[Exercise]: Please tell how many of the lines below contain "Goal", using only a number.

........

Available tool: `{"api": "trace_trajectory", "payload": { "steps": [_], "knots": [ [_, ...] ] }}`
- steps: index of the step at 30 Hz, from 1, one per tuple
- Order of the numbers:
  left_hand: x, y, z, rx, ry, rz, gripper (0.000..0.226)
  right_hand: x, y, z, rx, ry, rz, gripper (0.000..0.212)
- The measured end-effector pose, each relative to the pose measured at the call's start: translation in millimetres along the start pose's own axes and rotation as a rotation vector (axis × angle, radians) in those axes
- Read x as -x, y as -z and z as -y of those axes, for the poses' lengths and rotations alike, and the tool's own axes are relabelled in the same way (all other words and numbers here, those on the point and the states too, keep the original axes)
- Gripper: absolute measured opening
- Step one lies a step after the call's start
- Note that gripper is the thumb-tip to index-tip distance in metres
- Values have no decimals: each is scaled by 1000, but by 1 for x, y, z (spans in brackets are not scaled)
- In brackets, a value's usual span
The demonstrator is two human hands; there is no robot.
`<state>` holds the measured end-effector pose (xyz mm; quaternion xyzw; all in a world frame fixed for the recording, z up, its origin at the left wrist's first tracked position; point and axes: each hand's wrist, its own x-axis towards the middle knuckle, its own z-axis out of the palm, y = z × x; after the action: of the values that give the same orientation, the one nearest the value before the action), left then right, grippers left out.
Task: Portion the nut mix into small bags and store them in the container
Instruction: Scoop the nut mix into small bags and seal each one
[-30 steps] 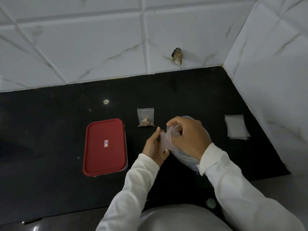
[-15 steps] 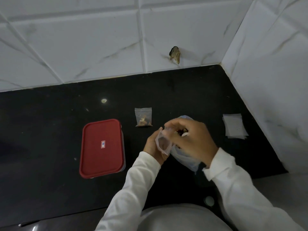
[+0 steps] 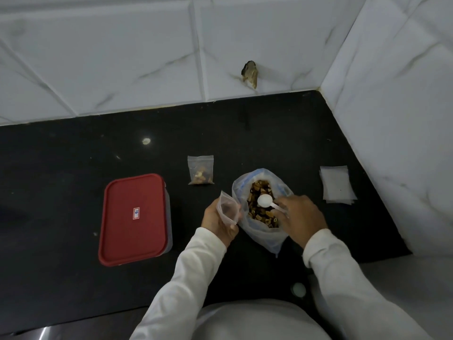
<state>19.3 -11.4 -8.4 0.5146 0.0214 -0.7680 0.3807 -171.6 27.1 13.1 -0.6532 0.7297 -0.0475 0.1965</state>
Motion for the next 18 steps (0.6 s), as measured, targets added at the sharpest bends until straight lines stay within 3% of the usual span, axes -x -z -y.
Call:
{"api": "trace_trajectory", "payload": {
  "steps": [6, 9, 13, 18],
  "knots": [
    [-11, 11, 2, 34, 164, 59, 39, -9, -13, -4, -62, -41, 27, 25],
    [-12, 7, 6, 54, 190, 63, 38, -8, -15, -4, -191, -40, -57, 24],
    [-18, 4, 14, 148, 219, 97, 32, -4, -6, -10, -117, -49, -180, 24],
    [-28, 6, 21, 151, 201, 141, 29, 4, -4, -15, -48, -10, -104, 17]
  ]
}}
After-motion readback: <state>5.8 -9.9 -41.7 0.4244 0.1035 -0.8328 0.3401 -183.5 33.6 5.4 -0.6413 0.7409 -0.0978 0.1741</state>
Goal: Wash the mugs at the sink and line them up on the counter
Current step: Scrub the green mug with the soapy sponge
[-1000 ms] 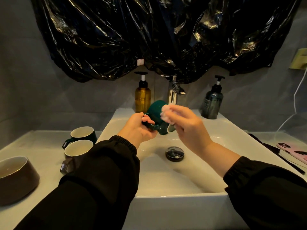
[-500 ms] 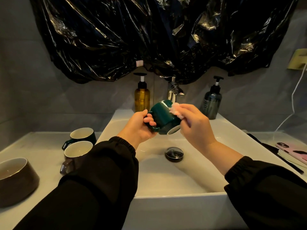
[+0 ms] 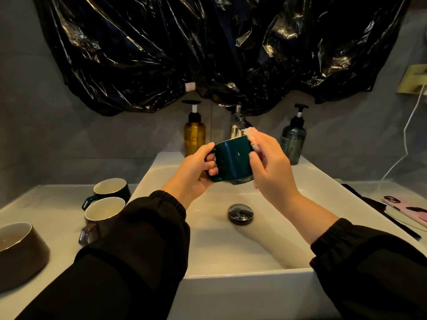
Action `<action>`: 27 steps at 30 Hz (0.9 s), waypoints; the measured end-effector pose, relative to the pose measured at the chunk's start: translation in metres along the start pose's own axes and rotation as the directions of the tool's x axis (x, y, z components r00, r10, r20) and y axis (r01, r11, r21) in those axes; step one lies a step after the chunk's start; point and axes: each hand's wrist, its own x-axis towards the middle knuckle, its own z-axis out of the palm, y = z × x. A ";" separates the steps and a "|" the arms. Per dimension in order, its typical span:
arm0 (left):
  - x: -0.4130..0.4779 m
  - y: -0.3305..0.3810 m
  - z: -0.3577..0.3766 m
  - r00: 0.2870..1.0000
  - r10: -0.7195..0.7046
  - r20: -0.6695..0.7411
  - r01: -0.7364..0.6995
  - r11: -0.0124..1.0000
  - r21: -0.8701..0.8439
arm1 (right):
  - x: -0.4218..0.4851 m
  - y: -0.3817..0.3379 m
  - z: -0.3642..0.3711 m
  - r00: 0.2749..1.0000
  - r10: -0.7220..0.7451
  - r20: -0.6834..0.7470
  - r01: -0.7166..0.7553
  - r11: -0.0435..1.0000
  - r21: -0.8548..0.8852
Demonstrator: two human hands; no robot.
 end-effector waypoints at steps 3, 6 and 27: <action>0.000 0.001 -0.001 1.000 0.007 0.030 -0.006 1.000 -0.012 | 0.002 -0.003 0.003 0.981 -0.191 0.013 0.192 0.980 -0.046; -0.001 0.002 0.001 0.998 0.008 0.055 -0.009 1.000 0.016 | 0.005 -0.001 -0.001 0.998 -0.019 -0.054 0.021 0.999 0.037; -0.017 -0.006 0.009 0.955 0.242 0.173 -0.292 0.647 0.704 | 0.031 0.020 -0.042 0.793 0.598 -0.116 -0.537 0.777 0.329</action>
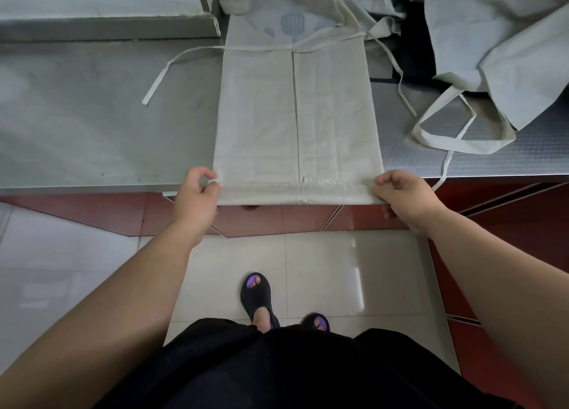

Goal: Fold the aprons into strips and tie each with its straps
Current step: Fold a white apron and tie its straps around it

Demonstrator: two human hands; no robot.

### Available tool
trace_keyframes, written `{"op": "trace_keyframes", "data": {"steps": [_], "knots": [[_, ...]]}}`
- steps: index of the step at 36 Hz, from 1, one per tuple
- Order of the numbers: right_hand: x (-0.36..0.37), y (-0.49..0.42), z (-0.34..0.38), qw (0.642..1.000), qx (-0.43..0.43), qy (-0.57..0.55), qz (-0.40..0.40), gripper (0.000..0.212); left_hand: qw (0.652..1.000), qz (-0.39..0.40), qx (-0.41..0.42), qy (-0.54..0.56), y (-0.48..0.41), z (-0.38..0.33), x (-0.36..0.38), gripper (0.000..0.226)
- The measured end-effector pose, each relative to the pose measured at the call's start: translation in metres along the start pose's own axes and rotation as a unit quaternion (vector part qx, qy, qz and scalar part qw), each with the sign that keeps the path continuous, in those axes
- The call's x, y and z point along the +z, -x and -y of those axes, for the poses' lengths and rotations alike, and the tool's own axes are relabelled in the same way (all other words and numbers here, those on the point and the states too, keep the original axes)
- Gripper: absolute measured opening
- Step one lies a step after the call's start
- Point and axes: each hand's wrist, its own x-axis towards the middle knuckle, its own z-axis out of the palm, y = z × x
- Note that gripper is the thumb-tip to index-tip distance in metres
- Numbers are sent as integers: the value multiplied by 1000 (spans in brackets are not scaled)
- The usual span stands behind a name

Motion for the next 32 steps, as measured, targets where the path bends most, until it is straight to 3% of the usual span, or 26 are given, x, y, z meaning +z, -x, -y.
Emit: {"op": "trace_keyframes", "data": {"steps": [3,6,10,13,15,18,20,23,30,32], "knots": [[-3,-1,4,998,44,-35,32,12,995,42,-76,41,-8,-5,-6,25],[-6,1,4,988,90,-62,106,41,971,91,-153,161,-9,-12,-14,24],[-12,2,8,979,41,157,121,61,956,129,-182,189,-14,-17,-25,45],[-11,-2,12,972,18,205,111,57,951,156,-191,188,-18,-16,-29,51],[-10,-4,12,975,13,199,102,44,948,182,-184,187,-21,-15,-33,51],[-11,-8,11,978,-12,194,78,11,954,204,-158,150,-27,-11,-37,24],[-11,-9,14,980,-26,192,51,21,971,177,-132,93,-32,-9,-36,11],[-7,-9,21,981,-38,191,14,41,992,113,-60,-8,-39,-9,-30,20],[3,-11,26,991,-59,122,-5,17,993,24,42,-111,-45,-10,-19,34],[4,-15,24,987,-50,155,-12,29,990,24,52,-132,-48,-10,-18,36]]}}
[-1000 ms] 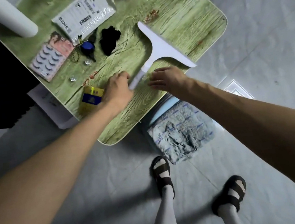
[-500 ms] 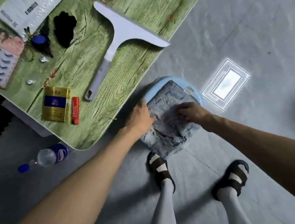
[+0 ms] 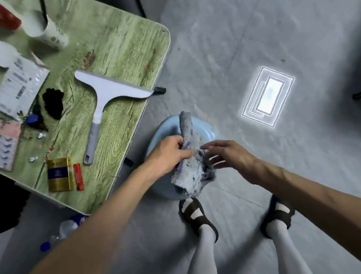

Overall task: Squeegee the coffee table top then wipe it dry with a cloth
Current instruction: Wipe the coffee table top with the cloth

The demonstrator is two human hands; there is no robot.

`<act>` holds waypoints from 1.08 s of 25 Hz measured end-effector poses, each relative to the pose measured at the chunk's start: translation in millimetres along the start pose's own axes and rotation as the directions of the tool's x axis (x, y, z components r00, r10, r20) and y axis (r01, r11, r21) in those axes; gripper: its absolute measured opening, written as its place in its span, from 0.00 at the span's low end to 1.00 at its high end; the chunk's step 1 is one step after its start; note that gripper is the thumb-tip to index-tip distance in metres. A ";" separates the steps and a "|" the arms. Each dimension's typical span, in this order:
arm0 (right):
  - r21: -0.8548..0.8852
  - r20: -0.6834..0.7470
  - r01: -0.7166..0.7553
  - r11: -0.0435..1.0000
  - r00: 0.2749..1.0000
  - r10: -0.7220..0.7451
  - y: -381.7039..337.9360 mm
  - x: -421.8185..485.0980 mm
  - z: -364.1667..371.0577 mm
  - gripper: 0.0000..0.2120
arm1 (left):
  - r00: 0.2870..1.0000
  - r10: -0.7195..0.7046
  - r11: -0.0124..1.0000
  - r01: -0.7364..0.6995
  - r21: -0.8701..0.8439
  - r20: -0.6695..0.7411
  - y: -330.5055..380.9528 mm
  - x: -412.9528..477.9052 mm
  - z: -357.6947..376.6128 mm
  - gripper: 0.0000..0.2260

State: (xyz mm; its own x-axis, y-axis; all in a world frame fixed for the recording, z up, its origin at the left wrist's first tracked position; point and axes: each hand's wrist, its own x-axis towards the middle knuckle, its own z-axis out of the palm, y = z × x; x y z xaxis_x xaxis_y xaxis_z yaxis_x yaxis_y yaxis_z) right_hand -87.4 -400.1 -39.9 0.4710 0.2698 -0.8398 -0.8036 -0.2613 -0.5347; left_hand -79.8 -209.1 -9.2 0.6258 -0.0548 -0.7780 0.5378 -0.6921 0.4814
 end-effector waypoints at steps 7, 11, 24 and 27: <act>0.521 0.088 0.067 0.851 0.987 -0.131 -100.9 -192.8 -121.0 0.16 | 0.927 0.376 0.872 -0.352 0.339 -0.004 258.7 -119.1 -19.7 0.12; 0.547 -0.009 0.223 0.807 0.965 -0.261 -166.5 -318.5 -219.4 0.14 | 0.856 0.511 0.757 -0.494 0.427 0.084 414.3 -197.6 7.0 0.09; 0.475 -0.650 0.393 0.787 0.760 0.014 -91.5 -469.2 -512.7 0.09 | 0.806 0.444 0.813 -0.546 0.204 0.391 692.8 -195.9 197.2 0.06; 0.575 -0.693 0.370 0.730 0.695 0.193 -46.1 -461.0 -573.3 0.09 | 0.787 0.424 0.775 -0.572 0.269 0.449 735.5 -140.5 244.5 0.10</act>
State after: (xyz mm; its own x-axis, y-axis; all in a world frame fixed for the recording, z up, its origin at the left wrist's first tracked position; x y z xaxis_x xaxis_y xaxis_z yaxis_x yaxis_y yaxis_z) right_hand -58.9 -1043.7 318.2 0.4239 -0.5054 -0.7516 -0.6211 0.4417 -0.6474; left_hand 89.8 -886.5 355.5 0.4671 -0.6596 -0.5889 -0.0928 -0.6989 0.7092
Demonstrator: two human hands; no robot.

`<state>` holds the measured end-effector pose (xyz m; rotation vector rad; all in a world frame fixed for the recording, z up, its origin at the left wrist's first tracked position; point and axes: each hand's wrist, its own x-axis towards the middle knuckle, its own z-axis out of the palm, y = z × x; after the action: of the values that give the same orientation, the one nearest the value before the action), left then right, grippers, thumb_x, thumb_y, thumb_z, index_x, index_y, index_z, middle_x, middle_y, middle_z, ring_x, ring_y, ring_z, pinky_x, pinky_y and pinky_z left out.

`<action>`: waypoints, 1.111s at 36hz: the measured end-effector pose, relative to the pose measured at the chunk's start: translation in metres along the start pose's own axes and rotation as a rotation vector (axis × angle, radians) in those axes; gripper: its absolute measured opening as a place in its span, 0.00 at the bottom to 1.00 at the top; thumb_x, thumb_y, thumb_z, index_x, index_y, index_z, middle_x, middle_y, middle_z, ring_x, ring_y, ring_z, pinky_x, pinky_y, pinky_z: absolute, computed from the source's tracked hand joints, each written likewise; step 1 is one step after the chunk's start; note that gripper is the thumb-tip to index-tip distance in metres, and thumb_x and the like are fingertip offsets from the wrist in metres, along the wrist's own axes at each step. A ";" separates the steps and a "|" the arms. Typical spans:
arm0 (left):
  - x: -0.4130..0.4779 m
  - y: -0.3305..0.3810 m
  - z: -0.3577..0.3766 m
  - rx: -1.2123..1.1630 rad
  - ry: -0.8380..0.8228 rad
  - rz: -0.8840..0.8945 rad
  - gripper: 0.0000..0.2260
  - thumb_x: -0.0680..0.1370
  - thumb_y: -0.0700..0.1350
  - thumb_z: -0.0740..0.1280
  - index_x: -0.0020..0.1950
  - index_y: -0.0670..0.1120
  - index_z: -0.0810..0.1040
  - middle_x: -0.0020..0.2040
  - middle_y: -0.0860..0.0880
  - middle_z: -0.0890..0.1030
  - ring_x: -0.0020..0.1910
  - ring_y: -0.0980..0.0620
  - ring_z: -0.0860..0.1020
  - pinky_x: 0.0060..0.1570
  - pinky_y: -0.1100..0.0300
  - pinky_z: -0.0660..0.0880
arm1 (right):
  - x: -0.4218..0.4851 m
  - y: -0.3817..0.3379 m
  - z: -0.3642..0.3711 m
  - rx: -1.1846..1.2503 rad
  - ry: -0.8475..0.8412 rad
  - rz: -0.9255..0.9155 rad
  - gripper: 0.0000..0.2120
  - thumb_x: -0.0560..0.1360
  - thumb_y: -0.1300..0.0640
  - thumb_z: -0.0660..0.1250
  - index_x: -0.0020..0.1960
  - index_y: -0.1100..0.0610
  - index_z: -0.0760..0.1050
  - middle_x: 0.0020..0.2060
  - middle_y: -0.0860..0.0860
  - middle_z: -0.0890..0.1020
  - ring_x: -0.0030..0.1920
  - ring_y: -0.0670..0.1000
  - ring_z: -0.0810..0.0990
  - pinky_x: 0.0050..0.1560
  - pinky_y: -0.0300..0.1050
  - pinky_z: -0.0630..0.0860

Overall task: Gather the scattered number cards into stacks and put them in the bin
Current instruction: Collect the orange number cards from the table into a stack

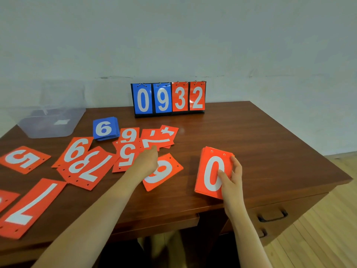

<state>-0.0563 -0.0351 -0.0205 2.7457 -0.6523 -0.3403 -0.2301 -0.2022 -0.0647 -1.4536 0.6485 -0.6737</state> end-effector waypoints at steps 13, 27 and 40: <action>-0.051 0.016 0.001 -0.950 0.259 0.139 0.11 0.77 0.41 0.66 0.58 0.51 0.75 0.60 0.53 0.76 0.59 0.56 0.73 0.58 0.60 0.73 | 0.000 -0.017 0.057 0.084 -0.184 0.017 0.22 0.80 0.55 0.61 0.71 0.44 0.57 0.56 0.40 0.73 0.54 0.47 0.78 0.38 0.35 0.80; -0.023 0.017 0.012 -0.637 0.364 0.207 0.16 0.76 0.49 0.68 0.63 0.52 0.72 0.62 0.54 0.71 0.51 0.56 0.75 0.48 0.68 0.75 | 0.028 -0.023 0.080 0.069 -0.208 0.052 0.29 0.75 0.55 0.68 0.71 0.45 0.59 0.55 0.42 0.75 0.52 0.49 0.80 0.40 0.39 0.81; 0.075 -0.028 -0.009 0.131 -0.023 0.141 0.33 0.79 0.54 0.62 0.77 0.44 0.51 0.77 0.44 0.52 0.76 0.46 0.51 0.73 0.51 0.54 | 0.074 -0.023 0.090 0.031 -0.137 0.100 0.26 0.79 0.58 0.62 0.73 0.46 0.57 0.61 0.46 0.71 0.54 0.49 0.77 0.40 0.38 0.79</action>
<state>0.0227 -0.0438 -0.0337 2.8015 -0.8988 -0.3080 -0.1142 -0.1985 -0.0397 -1.4154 0.5974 -0.4992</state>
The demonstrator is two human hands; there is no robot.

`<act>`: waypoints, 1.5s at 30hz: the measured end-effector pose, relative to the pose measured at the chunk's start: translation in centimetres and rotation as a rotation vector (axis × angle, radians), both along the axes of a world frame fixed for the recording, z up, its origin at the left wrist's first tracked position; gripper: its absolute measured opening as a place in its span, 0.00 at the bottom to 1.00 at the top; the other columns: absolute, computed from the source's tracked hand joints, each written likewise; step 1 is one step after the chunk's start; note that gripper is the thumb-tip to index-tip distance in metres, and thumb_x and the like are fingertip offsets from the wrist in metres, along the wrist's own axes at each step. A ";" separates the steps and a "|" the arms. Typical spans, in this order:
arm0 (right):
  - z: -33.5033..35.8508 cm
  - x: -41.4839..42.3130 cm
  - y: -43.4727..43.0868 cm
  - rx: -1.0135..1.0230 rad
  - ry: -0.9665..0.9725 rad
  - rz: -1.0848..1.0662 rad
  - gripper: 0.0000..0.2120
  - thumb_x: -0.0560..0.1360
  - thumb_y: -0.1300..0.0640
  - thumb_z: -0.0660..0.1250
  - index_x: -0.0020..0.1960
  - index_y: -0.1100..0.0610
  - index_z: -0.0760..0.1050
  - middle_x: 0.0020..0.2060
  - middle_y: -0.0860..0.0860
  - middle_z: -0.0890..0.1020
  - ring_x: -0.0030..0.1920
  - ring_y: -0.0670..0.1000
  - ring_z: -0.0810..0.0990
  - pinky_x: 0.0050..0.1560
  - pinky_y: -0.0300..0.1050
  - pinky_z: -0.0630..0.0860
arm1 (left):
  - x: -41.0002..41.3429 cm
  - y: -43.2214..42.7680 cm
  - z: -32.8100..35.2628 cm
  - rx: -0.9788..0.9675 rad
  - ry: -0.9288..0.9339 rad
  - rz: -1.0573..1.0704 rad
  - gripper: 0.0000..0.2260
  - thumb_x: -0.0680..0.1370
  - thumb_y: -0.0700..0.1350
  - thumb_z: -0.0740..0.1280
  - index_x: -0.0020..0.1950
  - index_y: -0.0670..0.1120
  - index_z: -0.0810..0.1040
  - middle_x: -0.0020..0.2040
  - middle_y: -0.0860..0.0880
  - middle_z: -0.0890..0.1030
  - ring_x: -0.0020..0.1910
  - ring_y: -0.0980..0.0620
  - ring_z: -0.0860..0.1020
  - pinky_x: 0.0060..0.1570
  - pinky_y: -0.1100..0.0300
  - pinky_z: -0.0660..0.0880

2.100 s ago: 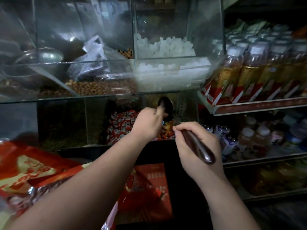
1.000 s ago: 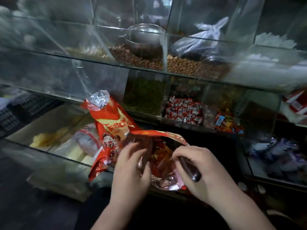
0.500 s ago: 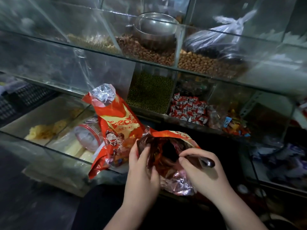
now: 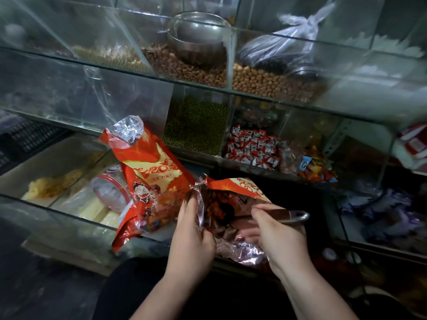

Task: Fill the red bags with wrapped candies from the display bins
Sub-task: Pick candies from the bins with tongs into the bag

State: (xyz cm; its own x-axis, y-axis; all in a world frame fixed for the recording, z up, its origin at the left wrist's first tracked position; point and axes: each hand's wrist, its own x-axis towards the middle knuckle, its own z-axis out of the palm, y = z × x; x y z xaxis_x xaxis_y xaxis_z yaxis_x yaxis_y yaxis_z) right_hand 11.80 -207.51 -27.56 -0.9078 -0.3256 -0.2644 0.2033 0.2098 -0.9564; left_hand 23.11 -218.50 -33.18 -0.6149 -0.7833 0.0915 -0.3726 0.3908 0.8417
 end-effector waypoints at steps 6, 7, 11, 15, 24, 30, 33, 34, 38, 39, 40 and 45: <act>-1.2 0.6 0.4 -0.227 -0.107 -0.100 0.06 0.82 0.63 0.67 0.51 0.56 0.83 0.39 0.52 0.89 0.40 0.55 0.90 0.34 0.40 0.83 | -0.1 0.0 0.7 -0.034 0.017 -0.015 0.35 0.77 0.38 0.64 0.81 0.51 0.54 0.80 0.53 0.57 0.76 0.62 0.55 0.68 0.74 0.50; -1.2 0.7 0.6 -0.232 -0.101 -0.107 0.06 0.82 0.63 0.67 0.50 0.56 0.83 0.39 0.54 0.89 0.40 0.56 0.90 0.34 0.40 0.83 | 0.0 -0.1 0.8 -0.033 0.013 -0.015 0.34 0.77 0.38 0.64 0.81 0.51 0.55 0.80 0.53 0.58 0.77 0.60 0.56 0.69 0.71 0.53; -0.7 0.3 1.7 -0.252 -0.127 -0.173 0.08 0.81 0.65 0.67 0.48 0.58 0.83 0.36 0.59 0.88 0.35 0.59 0.89 0.30 0.43 0.84 | -0.2 -0.3 1.5 -0.054 0.041 -0.021 0.34 0.76 0.38 0.64 0.80 0.53 0.57 0.73 0.62 0.62 0.70 0.73 0.58 0.61 0.83 0.51; 0.3 0.0 2.7 -0.297 -0.180 -0.197 0.07 0.82 0.66 0.65 0.48 0.61 0.82 0.36 0.63 0.87 0.33 0.60 0.88 0.29 0.45 0.84 | -0.3 -0.6 1.9 -0.038 0.011 -0.020 0.33 0.77 0.39 0.64 0.80 0.53 0.56 0.74 0.61 0.62 0.72 0.71 0.58 0.70 0.73 0.58; 1.1 0.2 4.1 -0.297 -0.056 -0.200 0.13 0.82 0.63 0.66 0.44 0.54 0.85 0.36 0.57 0.88 0.38 0.57 0.89 0.32 0.40 0.82 | -0.2 -0.2 2.2 -0.091 0.019 -0.022 0.33 0.77 0.44 0.69 0.79 0.52 0.59 0.79 0.53 0.58 0.78 0.59 0.52 0.76 0.54 0.57; 2.1 0.6 5.0 -0.322 -0.106 -0.209 0.11 0.82 0.64 0.66 0.45 0.56 0.84 0.37 0.58 0.88 0.36 0.59 0.89 0.30 0.41 0.82 | 0.1 1.8 4.1 -0.493 0.305 0.011 0.23 0.72 0.43 0.69 0.68 0.46 0.73 0.73 0.47 0.66 0.76 0.51 0.61 0.74 0.57 0.58; 3.0 0.8 5.7 -0.315 -0.116 -0.202 0.07 0.82 0.64 0.66 0.49 0.58 0.83 0.37 0.59 0.88 0.36 0.59 0.89 0.29 0.41 0.82 | -1.1 2.7 3.7 -0.469 0.173 -0.159 0.20 0.75 0.49 0.69 0.66 0.46 0.75 0.68 0.53 0.70 0.71 0.54 0.67 0.72 0.56 0.64; 3.5 1.0 6.0 -0.314 -0.126 -0.182 0.07 0.82 0.64 0.66 0.49 0.58 0.83 0.37 0.58 0.88 0.35 0.59 0.89 0.29 0.41 0.82 | -1.6 2.8 3.6 -0.414 0.073 -0.155 0.22 0.76 0.53 0.68 0.68 0.47 0.74 0.69 0.52 0.70 0.72 0.53 0.65 0.73 0.55 0.63; 5.3 1.3 7.7 -0.299 -0.173 -0.125 0.09 0.82 0.65 0.66 0.48 0.58 0.83 0.36 0.60 0.88 0.35 0.60 0.89 0.27 0.42 0.82 | -3.4 1.9 3.2 -0.412 -0.200 -0.152 0.30 0.77 0.66 0.58 0.70 0.47 0.70 0.70 0.48 0.70 0.74 0.47 0.62 0.75 0.48 0.61; 5.8 1.1 8.3 -0.294 -0.201 -0.106 0.08 0.82 0.66 0.66 0.47 0.59 0.83 0.35 0.60 0.88 0.35 0.61 0.89 0.26 0.43 0.82 | -3.5 1.6 3.2 -0.416 -0.211 -0.162 0.31 0.76 0.67 0.56 0.71 0.47 0.70 0.71 0.47 0.70 0.74 0.47 0.63 0.74 0.47 0.61; 6.2 0.9 8.9 -0.291 -0.251 -0.075 0.08 0.81 0.67 0.66 0.47 0.61 0.82 0.35 0.62 0.87 0.35 0.63 0.88 0.26 0.45 0.82 | -3.4 1.4 3.3 -0.410 -0.202 -0.170 0.32 0.76 0.67 0.55 0.72 0.47 0.69 0.70 0.48 0.71 0.73 0.47 0.64 0.74 0.46 0.61; 7.9 0.5 10.3 -0.238 -0.298 0.046 0.10 0.81 0.70 0.64 0.45 0.63 0.82 0.32 0.68 0.85 0.32 0.65 0.87 0.24 0.47 0.81 | -2.0 1.7 3.6 -0.438 -0.070 -0.185 0.30 0.78 0.67 0.58 0.71 0.48 0.72 0.68 0.53 0.72 0.70 0.54 0.67 0.71 0.58 0.63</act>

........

[Exercise result]: 2